START Dataset records
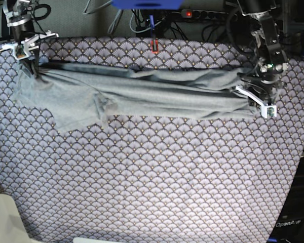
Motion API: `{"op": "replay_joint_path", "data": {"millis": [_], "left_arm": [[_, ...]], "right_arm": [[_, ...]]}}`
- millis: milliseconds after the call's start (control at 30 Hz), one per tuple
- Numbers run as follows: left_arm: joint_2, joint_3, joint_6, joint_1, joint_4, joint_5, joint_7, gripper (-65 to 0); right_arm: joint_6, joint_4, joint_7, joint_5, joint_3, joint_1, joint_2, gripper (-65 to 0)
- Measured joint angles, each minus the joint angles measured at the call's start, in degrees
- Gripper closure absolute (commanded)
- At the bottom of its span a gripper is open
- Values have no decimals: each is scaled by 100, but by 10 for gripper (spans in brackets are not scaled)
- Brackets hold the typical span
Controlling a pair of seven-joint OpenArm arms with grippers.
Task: Fold the T-shirt properly
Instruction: 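Lower the folded hem onto the collar edge with both grippers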
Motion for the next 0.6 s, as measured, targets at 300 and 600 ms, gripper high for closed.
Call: {"op": "replay_joint_path", "data": {"millis": [300, 600], "left_arm": [[57, 133, -1578, 592, 831, 146, 221, -286], [125, -275, -1685, 693, 1016, 166, 199, -452]], "right_arm": [[0, -11, -57, 0, 13, 166, -13, 0], [-2, -13, -55, 0, 15, 146, -20, 0]]}}
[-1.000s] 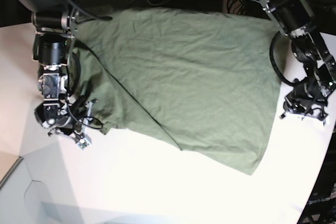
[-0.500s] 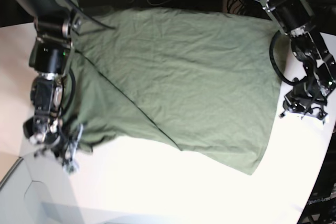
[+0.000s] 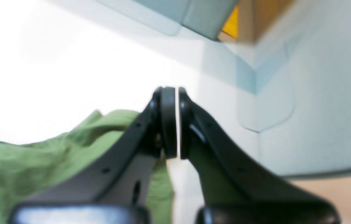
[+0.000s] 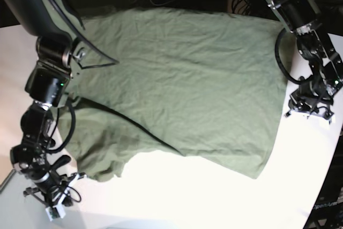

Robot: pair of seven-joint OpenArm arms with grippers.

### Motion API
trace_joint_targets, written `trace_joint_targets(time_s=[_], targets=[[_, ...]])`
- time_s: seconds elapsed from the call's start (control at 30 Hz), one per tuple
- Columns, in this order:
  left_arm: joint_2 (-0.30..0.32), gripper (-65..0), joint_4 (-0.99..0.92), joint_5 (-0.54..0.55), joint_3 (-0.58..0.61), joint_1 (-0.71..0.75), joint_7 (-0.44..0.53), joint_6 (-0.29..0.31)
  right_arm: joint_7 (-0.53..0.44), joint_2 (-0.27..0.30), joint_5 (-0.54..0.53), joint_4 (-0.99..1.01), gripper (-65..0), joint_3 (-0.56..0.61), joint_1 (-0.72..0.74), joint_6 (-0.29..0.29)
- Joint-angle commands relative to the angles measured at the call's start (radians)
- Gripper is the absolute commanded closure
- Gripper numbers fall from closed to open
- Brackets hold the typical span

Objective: Layout the t-shirt on the table in an organized manner, then fold the t-shirt properly
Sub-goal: 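Reach the right gripper back to the shirt hem and grasp it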

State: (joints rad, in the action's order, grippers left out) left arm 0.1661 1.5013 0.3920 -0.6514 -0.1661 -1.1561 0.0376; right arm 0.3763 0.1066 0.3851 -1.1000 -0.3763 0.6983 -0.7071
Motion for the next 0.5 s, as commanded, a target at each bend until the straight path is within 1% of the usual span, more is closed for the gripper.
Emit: trace_joint_targets(time_s=[0.0, 0.2, 0.23, 0.33, 0.4, 0.47], targets=[[0.013, -0.3, 0.020, 0.008, -0.001, -0.022, 0.008, 0.002, -0.009, 0.006, -0.001, 0.030, 0.0, 0.004, 0.028, 0.009], [0.013, -0.4, 0.018, 0.008, -0.001, -0.028, 0.008, 0.002, 0.002, 0.012, 0.002, 0.122, 0.0, 0.007, 0.008, 0.009], [0.013, -0.4, 0.018, 0.008, -0.001, -0.028, 0.008, 0.002, 0.002, 0.012, 0.002, 0.123, -1.4, 0.007, 0.004, 0.009], [0.013, -0.4, 0.020, 0.008, -0.001, -0.029, 0.008, 0.002, 0.006, 0.012, 0.002, 0.125, -9.4, 0.007, 0.001, 0.009], [0.013, -0.4, 0.018, 0.008, -0.001, -0.031, 0.009, 0.002, 0.036, 0.012, 0.002, 0.125, -14.3, 0.013, 0.002, 0.009], [0.013, -0.4, 0.020, 0.008, -0.001, -0.043, 0.009, 0.002, 0.071, 0.012, 0.002, 0.125, -17.2, 0.067, 0.001, 0.009]])
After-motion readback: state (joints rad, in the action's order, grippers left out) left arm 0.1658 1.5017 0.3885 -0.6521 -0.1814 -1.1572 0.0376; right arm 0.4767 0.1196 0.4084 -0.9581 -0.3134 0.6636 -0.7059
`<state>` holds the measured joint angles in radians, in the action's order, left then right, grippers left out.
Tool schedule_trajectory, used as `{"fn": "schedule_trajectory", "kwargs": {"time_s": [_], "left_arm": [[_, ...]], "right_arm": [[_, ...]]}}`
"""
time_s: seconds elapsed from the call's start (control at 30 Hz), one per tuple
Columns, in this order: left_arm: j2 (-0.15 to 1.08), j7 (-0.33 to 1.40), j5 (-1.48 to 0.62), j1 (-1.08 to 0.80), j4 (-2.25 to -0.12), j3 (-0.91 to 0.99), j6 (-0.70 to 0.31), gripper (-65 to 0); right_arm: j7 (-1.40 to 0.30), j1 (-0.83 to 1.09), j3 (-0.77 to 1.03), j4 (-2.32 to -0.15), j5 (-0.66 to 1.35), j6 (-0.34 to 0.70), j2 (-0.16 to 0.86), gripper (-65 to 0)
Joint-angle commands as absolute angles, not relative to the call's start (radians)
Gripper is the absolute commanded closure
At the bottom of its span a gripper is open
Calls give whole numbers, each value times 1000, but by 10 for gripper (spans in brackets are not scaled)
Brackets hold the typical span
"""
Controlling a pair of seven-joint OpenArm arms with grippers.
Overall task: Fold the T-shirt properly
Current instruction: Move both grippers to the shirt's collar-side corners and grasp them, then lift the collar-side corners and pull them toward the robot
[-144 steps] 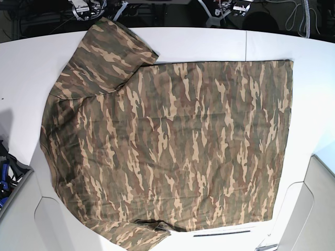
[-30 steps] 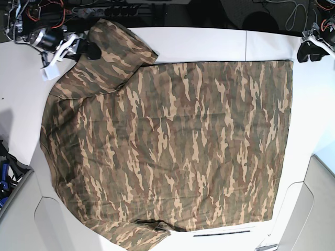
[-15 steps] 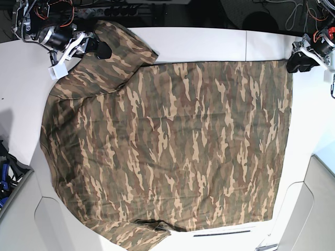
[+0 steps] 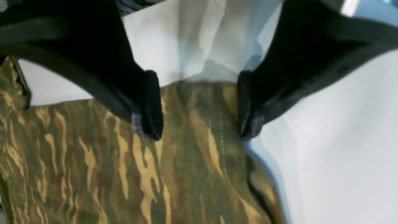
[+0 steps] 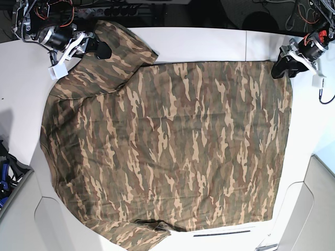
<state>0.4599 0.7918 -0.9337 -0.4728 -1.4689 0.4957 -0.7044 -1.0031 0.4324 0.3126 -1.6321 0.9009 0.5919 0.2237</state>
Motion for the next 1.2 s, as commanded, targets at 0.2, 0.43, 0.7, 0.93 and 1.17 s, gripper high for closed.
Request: {"fn": "schedule_trajectory", "kwargs": {"time_s": [0.2,0.43,0.7,0.93,1.17], "left_arm": [[469,797,-902,-482,-1472,492,-698,-16],[469,775,-919,-479,-1497,516,-698,0],[469,775,-1013,-479,-1604,635,-698,0],[468,775,-1081,-429,-1635,699,-698,0],[468,774,-1074,-345,-1635,686,-698,0]], "right_arm": [[-1021,438,314,-1638,883,588,230,-47],[-1029,438,318,-1650,892,590,230,0],[-1055,428,387,-1777,1010,596,230,0],[-1055,312,456,-1848,998,601,230,0],[-1050,183,456,-1847,954,601,230,0]]}}
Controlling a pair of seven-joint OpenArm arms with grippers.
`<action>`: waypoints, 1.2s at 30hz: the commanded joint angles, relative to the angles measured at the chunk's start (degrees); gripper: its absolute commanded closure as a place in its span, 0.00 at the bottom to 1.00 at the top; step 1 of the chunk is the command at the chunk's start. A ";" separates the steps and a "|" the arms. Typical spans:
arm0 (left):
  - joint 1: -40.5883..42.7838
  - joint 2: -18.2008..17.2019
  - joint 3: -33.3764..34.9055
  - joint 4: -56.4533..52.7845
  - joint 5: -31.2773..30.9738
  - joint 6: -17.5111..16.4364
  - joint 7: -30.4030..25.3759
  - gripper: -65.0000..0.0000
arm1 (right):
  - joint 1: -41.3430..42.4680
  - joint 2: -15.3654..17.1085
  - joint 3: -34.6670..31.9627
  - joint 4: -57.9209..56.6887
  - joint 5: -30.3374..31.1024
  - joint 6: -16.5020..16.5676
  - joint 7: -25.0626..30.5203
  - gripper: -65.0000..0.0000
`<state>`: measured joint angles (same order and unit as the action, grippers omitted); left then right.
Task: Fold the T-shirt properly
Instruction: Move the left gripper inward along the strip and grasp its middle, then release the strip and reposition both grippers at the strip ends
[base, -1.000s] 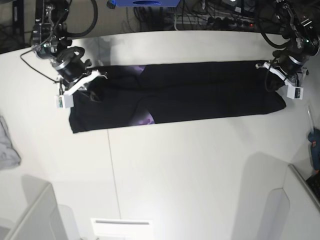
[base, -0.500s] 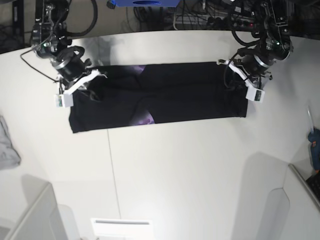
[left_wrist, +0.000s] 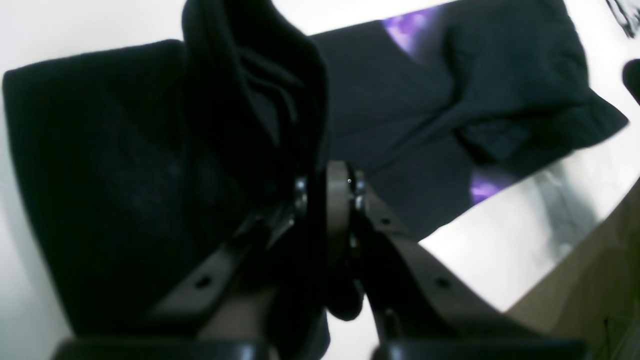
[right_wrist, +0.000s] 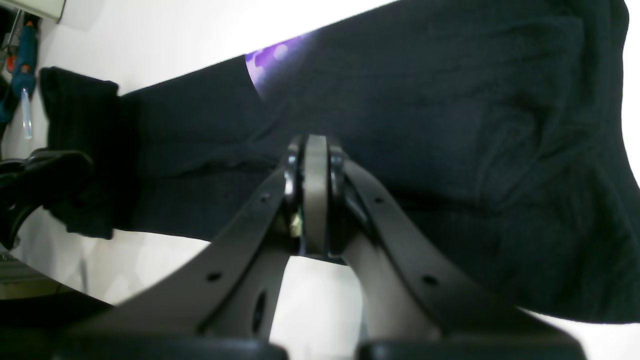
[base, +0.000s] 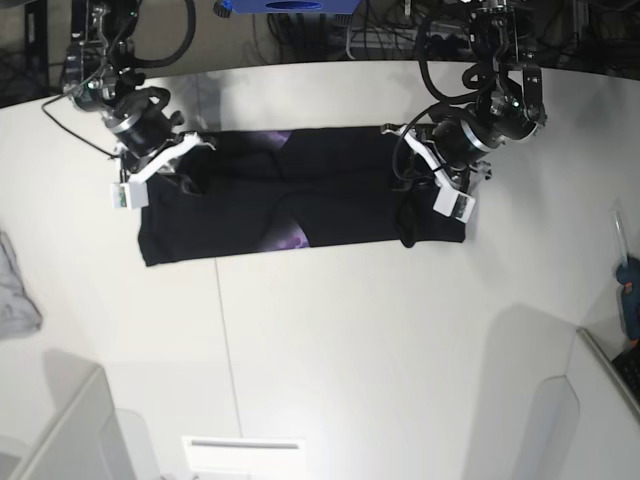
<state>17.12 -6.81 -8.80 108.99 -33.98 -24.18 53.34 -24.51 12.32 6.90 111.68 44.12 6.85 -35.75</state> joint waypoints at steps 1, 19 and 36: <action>-0.47 0.00 0.05 0.59 -0.97 -0.04 -1.25 1.00 | 0.12 0.47 0.27 0.98 0.59 0.22 1.24 1.00; -5.21 3.16 7.35 -6.35 -1.06 4.98 -1.34 1.00 | 0.03 0.39 1.24 0.98 0.59 0.14 1.24 1.00; -9.08 4.57 11.74 -8.90 -1.41 7.79 -1.25 1.00 | 0.12 0.39 2.29 0.81 0.67 0.14 1.15 1.00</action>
<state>8.73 -2.28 3.01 99.15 -34.20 -16.25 53.30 -24.58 12.27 8.80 111.63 44.10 6.63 -35.81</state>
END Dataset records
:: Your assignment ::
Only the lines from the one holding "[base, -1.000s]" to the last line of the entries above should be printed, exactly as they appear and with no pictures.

:: Task result ::
[base, -1.000s] 
[base, -0.500s] 
[left_wrist, +0.000s] 
[right_wrist, +0.000s] 
[base, +0.000s] 
<state>17.12 -6.81 -8.80 108.99 -33.98 -24.18 53.34 -24.51 12.32 6.90 111.68 44.12 6.85 -35.75</state> joint waypoints at steps 1, 19 and 36: <action>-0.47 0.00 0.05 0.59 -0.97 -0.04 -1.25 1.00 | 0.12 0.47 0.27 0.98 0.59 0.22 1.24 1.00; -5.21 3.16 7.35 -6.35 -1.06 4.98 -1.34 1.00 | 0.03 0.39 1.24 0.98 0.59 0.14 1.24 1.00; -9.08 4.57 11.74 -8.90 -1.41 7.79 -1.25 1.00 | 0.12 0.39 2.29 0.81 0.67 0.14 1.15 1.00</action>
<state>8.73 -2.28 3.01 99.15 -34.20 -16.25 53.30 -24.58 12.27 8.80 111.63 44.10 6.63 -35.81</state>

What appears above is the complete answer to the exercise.